• **Directions for this task**:
A single number is required: how many lines of the listing below include the word "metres".

• **Collected data**:
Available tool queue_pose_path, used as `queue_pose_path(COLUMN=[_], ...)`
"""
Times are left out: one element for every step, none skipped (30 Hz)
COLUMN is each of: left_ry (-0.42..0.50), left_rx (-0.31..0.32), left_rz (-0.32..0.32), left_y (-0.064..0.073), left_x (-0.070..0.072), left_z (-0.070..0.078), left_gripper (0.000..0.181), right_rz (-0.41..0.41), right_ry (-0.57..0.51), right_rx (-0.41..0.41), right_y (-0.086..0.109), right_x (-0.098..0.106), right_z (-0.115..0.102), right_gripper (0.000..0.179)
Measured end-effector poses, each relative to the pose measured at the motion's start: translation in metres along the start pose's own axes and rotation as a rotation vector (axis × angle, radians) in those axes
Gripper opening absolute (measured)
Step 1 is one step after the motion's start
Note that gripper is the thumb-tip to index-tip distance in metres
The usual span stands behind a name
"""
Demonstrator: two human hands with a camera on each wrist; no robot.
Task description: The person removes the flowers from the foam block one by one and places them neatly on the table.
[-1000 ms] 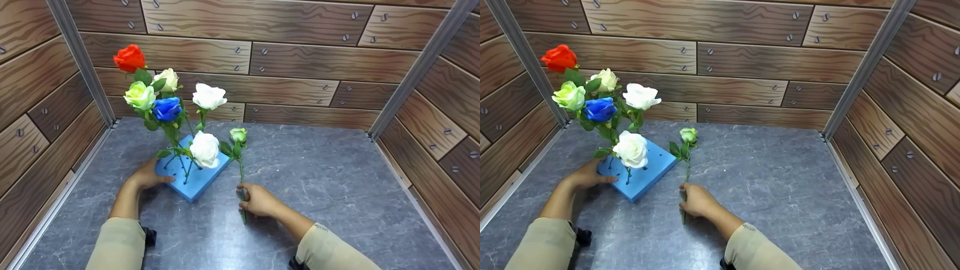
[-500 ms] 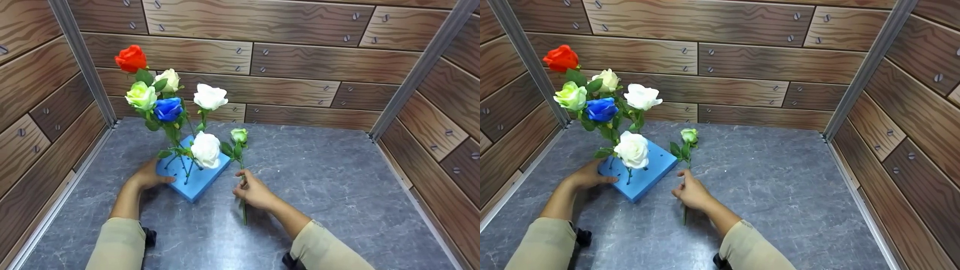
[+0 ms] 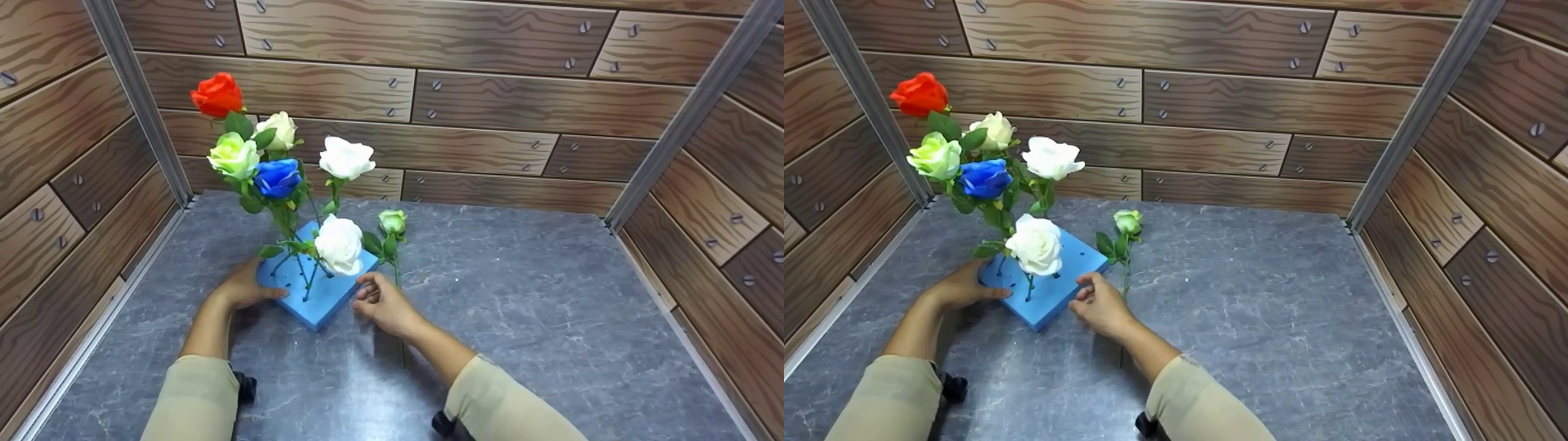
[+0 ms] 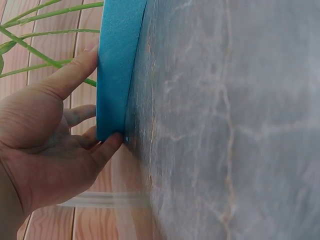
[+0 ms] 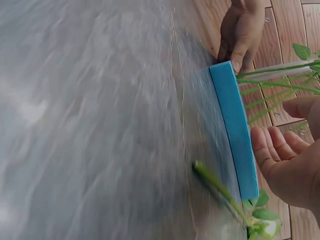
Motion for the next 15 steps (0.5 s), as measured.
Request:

• **Task answer**:
2